Cerus has received a $1.0 million equity investment under the Platelet Agreement
from Baxter and has recognized $14.7 million in revenue from Baxter cumulatively
through September 30, 1999, including $3.0 million in license fees, $2.5 million
in milestone payments and $9.2 million in development funding. License fees and
payments for achieved milestones are non-refundable and are not subject to
future performance. Development funding is in the form of balancing payments
made by Baxter to Cerus if necessary to reimburse Cerus for development spending
in excess of the levels agreed to by Baxter and Cerus. Development funding
revenue is recognized as the related project costs are incurred.

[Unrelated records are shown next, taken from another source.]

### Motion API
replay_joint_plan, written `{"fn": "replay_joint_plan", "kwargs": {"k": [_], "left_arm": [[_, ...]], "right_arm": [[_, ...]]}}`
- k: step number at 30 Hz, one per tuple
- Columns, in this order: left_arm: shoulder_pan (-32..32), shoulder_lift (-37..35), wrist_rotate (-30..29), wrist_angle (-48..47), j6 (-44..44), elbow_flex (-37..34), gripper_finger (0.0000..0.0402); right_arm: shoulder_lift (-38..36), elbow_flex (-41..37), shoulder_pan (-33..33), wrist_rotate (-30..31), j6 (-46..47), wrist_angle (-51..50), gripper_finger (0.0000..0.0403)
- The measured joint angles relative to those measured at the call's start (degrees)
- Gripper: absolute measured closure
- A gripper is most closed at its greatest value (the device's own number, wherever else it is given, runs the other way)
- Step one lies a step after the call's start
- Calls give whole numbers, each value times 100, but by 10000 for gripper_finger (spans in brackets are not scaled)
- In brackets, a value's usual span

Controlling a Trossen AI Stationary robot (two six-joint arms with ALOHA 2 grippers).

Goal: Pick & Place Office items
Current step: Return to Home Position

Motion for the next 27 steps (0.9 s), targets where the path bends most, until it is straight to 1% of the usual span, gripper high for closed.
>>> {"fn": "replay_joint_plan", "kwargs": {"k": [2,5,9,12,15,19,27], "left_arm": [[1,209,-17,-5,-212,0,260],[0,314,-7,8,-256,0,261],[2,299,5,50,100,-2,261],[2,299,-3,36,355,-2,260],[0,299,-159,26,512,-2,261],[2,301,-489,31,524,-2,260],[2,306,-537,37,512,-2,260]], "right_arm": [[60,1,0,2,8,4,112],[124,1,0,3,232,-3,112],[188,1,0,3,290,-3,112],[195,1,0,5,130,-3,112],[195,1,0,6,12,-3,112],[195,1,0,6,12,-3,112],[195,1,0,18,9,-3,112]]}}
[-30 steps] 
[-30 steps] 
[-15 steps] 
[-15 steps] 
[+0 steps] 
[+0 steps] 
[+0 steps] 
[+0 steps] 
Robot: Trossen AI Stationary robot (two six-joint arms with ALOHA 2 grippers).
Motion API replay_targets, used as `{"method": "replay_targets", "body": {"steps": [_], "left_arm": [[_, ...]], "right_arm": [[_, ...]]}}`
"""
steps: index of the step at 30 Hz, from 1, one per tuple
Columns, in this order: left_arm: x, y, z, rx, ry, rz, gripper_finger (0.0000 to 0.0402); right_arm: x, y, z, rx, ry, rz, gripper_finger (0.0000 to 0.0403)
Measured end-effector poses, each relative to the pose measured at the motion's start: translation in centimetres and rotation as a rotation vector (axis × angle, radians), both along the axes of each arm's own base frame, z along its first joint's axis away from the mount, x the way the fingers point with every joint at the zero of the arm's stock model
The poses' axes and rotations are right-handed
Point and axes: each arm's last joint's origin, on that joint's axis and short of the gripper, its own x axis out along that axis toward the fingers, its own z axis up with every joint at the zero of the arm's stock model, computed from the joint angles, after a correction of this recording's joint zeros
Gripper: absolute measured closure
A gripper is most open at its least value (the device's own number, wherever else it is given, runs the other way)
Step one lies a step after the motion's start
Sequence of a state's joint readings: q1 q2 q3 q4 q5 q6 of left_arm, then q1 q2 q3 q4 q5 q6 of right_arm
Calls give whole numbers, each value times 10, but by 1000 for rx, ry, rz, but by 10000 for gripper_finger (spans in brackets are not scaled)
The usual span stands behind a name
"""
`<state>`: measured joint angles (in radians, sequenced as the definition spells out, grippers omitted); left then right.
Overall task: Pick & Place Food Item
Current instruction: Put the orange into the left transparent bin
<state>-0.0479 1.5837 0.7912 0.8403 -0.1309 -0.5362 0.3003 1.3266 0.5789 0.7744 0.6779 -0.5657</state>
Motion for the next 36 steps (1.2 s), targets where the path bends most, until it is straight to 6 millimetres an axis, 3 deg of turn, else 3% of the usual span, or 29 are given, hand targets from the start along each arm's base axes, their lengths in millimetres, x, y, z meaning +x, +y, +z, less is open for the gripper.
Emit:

Agreement with Baxter for the development of pathogen inactivation systems for
red blood cells and FFP. Cerus also has a development and commercialization
agreement with Baxter for the joint development of systems for inactivation of
viruses, bacteria and other infectious pathogens in red blood cells and FFP for
transfusion (the "RBC/FFP Agreement").
The RBC/FFP Agreement provides for Baxter and Cerus generally to share red blood
cell system development costs equally, subject to mutually agreed to budgets
established from time to time. The RBC/FFP Agreement also provides for an equal
sharing of revenue from sales of red blood cell inactivation . disposables after
each party is reimbursed for its cost of goods and a specified percentage
allocation, not to exceed 14% of revenue, is retained by Baxter for marketing
and administrative expenses.
Under the RBC/FFP Agreement, Cerus and Baxter equally funded the FFP program
development through December 31, 1997 after which time Baxter's funding
commitment for the FFP development program is limited to $1.2 million, of which
$600,000 offset balancing payments owed to Baxter in January 1999 and $600,000
is payable to Cerus in January 2000. Baxter has an exclusive, worldwide
distribution license and will be responsible for manufacturing and marketing the
FFP product under the direction of Cerus. The RBC/FFP Agreement also provides
for Cerus to receive 75% and Baxter to receive 25% of revenue from sales of FFP
inactivation system disposables after each party is reimbursed for its cost of
goods and a specified percentage allocation, not to exceed 14% of revenue, is
retained by Baxter for marketing and administrative expenses.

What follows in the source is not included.